IPFW students and faculty react
An IPFW alumnus, who requested to remain anonymous, said it seems the university is steering away from Liberal Art, and wants to be primarily a science, technology, engineering and mathematics school, also known as STEM.
"I just feel like Liberal Arts are being targeted," he said.
(click for audio)
The alumnus said he loved IPFW because of the diversity, small class sizes, the cultural differences, and interaction. However, his concern with USAP was being unaware of what might happen in the future.
The language programs IPFW offers are very important, as to why he stayed, he said. Knowing a second language is a marketable skill for careers.
“If you know a language, you can gain someone’s trust, and their confidence,” the alumnus said. “Even trying to speak their language, if you don’t know much, might help you win them over as a friend, as a colleague, or as a potential client.”

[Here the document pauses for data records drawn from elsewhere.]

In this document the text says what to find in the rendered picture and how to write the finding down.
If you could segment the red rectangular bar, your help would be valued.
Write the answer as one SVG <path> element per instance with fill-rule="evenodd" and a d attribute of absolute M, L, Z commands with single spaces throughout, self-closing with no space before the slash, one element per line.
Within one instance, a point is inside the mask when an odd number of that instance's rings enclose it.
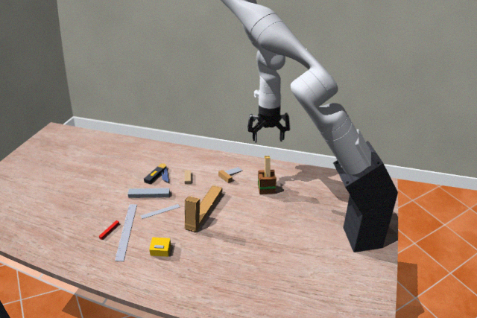
<path fill-rule="evenodd" d="M 112 232 L 119 225 L 119 221 L 115 221 L 110 227 L 108 227 L 103 233 L 99 235 L 99 239 L 103 240 L 110 232 Z"/>

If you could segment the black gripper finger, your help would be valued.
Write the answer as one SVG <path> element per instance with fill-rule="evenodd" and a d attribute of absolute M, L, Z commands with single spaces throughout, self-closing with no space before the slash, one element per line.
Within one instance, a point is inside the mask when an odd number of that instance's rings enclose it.
<path fill-rule="evenodd" d="M 253 126 L 253 122 L 258 118 L 258 115 L 253 115 L 253 114 L 250 114 L 249 115 L 249 121 L 248 121 L 248 126 L 247 126 L 247 129 L 248 129 L 248 132 L 252 132 L 253 133 L 253 140 L 255 141 L 255 143 L 257 142 L 257 132 L 259 130 L 261 130 L 268 122 L 267 119 L 265 119 L 262 123 L 259 123 L 257 122 L 255 127 L 252 127 Z"/>
<path fill-rule="evenodd" d="M 275 124 L 275 126 L 280 129 L 280 135 L 279 135 L 279 140 L 282 141 L 285 138 L 285 131 L 290 130 L 290 122 L 289 122 L 289 116 L 288 113 L 285 113 L 284 115 L 281 115 L 282 119 L 285 121 L 285 127 L 281 126 L 281 123 L 277 123 L 275 119 L 272 119 L 272 123 Z M 283 128 L 282 128 L 283 127 Z"/>

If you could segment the small tan wooden block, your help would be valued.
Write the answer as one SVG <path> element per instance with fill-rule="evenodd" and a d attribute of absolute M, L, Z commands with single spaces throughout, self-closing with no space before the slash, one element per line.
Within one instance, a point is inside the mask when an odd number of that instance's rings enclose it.
<path fill-rule="evenodd" d="M 191 171 L 185 171 L 185 184 L 191 184 Z"/>

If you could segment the grey rectangular bar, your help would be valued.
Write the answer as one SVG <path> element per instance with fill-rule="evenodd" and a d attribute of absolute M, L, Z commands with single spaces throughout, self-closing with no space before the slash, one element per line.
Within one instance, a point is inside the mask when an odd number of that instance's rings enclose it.
<path fill-rule="evenodd" d="M 128 198 L 169 197 L 169 188 L 129 188 Z"/>

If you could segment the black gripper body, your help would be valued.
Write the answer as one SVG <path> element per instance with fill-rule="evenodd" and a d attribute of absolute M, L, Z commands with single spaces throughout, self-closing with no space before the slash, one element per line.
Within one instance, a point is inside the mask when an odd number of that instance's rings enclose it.
<path fill-rule="evenodd" d="M 257 120 L 259 123 L 262 123 L 265 119 L 268 120 L 264 128 L 275 127 L 275 124 L 272 123 L 272 119 L 275 119 L 277 123 L 281 120 L 280 115 L 280 106 L 274 109 L 263 108 L 259 105 L 259 114 Z"/>

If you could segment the brown wooden block with green band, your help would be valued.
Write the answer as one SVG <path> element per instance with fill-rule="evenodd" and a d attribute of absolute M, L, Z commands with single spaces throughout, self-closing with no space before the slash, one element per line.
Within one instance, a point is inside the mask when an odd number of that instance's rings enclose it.
<path fill-rule="evenodd" d="M 275 194 L 277 177 L 274 170 L 271 170 L 271 176 L 265 177 L 265 170 L 258 170 L 259 194 Z"/>

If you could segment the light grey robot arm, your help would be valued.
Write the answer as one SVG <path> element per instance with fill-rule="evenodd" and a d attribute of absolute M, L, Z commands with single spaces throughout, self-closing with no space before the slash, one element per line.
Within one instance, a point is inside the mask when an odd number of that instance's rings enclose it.
<path fill-rule="evenodd" d="M 284 66 L 285 57 L 296 60 L 308 71 L 291 83 L 291 91 L 344 172 L 359 174 L 371 166 L 370 148 L 342 105 L 333 103 L 320 106 L 338 92 L 337 83 L 283 20 L 272 9 L 257 4 L 256 0 L 221 1 L 241 21 L 249 40 L 259 50 L 256 61 L 260 90 L 254 92 L 254 97 L 259 98 L 259 105 L 267 109 L 280 106 L 281 78 L 274 70 Z"/>

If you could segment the yellow box with grey clip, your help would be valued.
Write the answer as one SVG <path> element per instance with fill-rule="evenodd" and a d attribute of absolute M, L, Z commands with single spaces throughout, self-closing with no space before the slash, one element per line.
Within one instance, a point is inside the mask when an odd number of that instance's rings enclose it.
<path fill-rule="evenodd" d="M 170 238 L 152 238 L 150 255 L 168 257 L 171 248 Z"/>

According to the article, “Language Therapy and Bilingual Aphasia: Clinical Implications of Psycholinguistic and Neuroimaging Research,” more than half of the world is considered bilingual.
Since IPFW was viewed as diverse to the alumnus, he said getting rid of arts and languages would change IPFW’s objective wanting to be a globalized school.
The alumnus said he knows students and friends already leaving IPFW, or switching majors, and thinks no one would want to go back to an unstable university.
According to the IPFW website, the introduction for the USAP states, “Supporting student success -- that's the heart, soul, and goal of the University Strategic Alignment Process (USAP).”
The alumnus said USAP did not listen or take in consideration of student’s opinions.
Alex Sanderson, the Vice President of Legislation of IPSGA, said the idea of IPSGA is to represent the students, and be their voices, but not a lot of people understood what IPSGA is for.
The members of IPSGA said there were threats given at the IPSGA office and threats given to Vicky Carwein, the chancellor.
“If it does change in the aspect, yes, the community might go through a little turmoil because change is hard,” Sanderson said. “Whether there is two student government or just one, or if the name IPSGA has to change, the role for IPSGA will apply, and it will adapt for students since 1964.”
Dr. Benjamin Dattilo, IPFW's geology professor, said you can't throw conflicts away thinking it is a solution.
Dattilo said it is about the ignorance on what's going on underneath us.
“For every city, there is hole from which it was taken,” Dattilo said, meaning there will always be corruptions anywhere you go. It just depends on how the city comes together into solving the situation.
According to the "Chicago Tribune" website, Western Illinois University is going through a similar situation with women studies, philosophy, religious studies, and African-American studies being cut.
The alumnus said it seems the universities in the Midwest area are aiming to become a STEM school. He said that not everyone would be on board to only learn science, technology, engineer and mathematics.